Predictions shape:  bfloat16[4,1000]
Predictions shape:  bfloat16[4@fsdp,1000]

Loading the pretrained weights#

In this section, we’ll load the weights pretrained on the ImageNet dataset using HuggingFace’s transformers library.

First, import transformers.ViTForImageClassification - a ViT Model transformer with an image classification head on top.

Then, load the weights of google/vit-base-patch16-224 - a ViT model pretrained on ImageNet-21k at the 224x224 resolution - from HuggingFace.

We’ll also check whether we have consistent results with the reference model.

from transformers import ViTForImageClassification

tf_model = ViTForImageClassification.from_pretrained('google/vit-base-patch16-224')

# Initialize abstract NNX model to avoid memory allocation with random weights
with jax.set_mesh(mesh):
    config = ModelConfig(sharding=ShardingConfig.fsdp_sharding(fsdp_axis_name="fsdp"))
    abs_model = nnx.eval_shape(lambda: VisionTransformer(config, rngs=nnx.Rngs(0)))

/tmp/venv/lib/python3.12/site-packages/tqdm/auto.py:21: TqdmWarning: IProgress not found. Please update jupyter and ipywidgets. See https://ipywidgets.readthedocs.io/en/stable/user_install.html
  from .autonotebook import tqdm as notebook_tqdm
Warning: You are sending unauthenticated requests to the HF Hub.
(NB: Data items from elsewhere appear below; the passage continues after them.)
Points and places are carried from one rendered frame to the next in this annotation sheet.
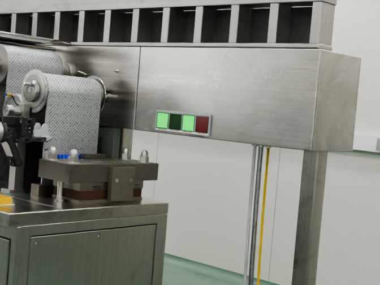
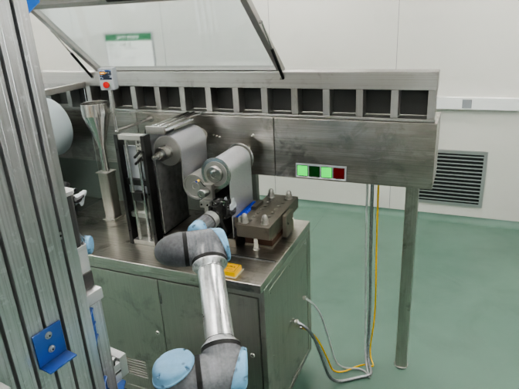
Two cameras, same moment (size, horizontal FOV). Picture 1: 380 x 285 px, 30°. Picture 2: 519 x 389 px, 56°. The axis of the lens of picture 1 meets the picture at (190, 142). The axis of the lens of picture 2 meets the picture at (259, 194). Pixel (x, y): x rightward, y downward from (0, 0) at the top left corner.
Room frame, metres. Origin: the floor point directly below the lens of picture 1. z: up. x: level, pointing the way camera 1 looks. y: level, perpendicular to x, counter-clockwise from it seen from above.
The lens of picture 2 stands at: (0.37, 0.98, 1.93)
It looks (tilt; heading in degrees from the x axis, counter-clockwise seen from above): 21 degrees down; 343
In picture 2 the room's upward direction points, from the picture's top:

Please set a HF_TOKEN to enable higher rate limits and faster downloads.
Loading weights: 100%|██████████████████████████████████████████████████████████████████████████████████████████████| 200/200 [00:00<00:00, 5662.01it/s]
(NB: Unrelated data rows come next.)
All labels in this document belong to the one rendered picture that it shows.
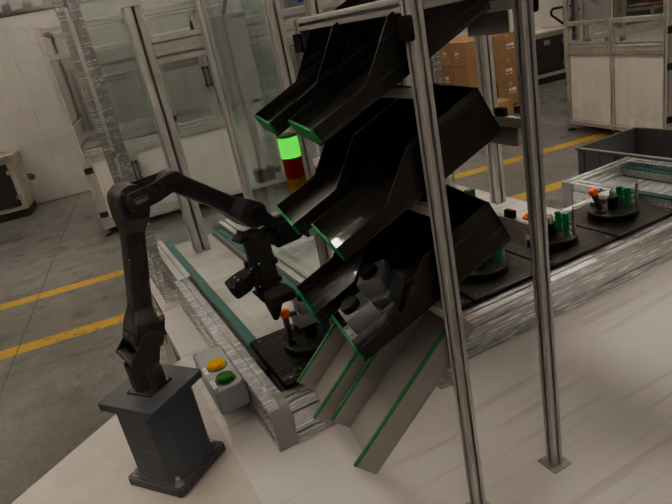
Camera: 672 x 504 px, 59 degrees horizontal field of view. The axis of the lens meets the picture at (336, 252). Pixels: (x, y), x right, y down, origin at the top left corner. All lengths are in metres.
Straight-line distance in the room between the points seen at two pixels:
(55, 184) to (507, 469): 8.72
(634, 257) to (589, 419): 0.62
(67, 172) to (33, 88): 1.20
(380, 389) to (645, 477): 0.46
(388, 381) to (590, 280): 0.77
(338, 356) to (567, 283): 0.68
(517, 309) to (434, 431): 0.40
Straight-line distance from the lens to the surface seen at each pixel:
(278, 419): 1.24
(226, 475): 1.28
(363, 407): 1.07
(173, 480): 1.28
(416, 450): 1.21
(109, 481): 1.40
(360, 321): 0.86
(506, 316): 1.48
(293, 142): 1.44
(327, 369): 1.18
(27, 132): 9.38
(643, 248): 1.79
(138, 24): 2.25
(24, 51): 9.32
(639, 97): 6.44
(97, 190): 6.57
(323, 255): 1.54
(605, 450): 1.21
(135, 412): 1.19
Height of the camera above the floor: 1.65
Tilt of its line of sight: 21 degrees down
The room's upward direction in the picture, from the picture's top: 12 degrees counter-clockwise
# Copies weights from the Transformers ViT model to the NNX ViT model, reshaping layers
# to match the expected shapes in Flax.
def vit_copy_weights(
    *,
    src_model: ViTForImageClassification,
    dst_model: VisionTransformer,
    rngs_seed: int = 0
) -> VisionTransformer:

    assert isinstance(src_model, ViTForImageClassification)
    assert isinstance(dst_model, VisionTransformer)
    num_layers = dst_model.config.num_layers
    num_heads = dst_model.config.num_heads
    head_dim = dst_model.config.hidden_size // num_heads
    tf_model_state = src_model.state_dict()

    # Notice the use of `flax.nnx.state`.
    flax_model_params = nnx.state(dst_model, nnx.Param)
    flax_model_params_fstate = dict(nnx.to_flat_state(flax_model_params))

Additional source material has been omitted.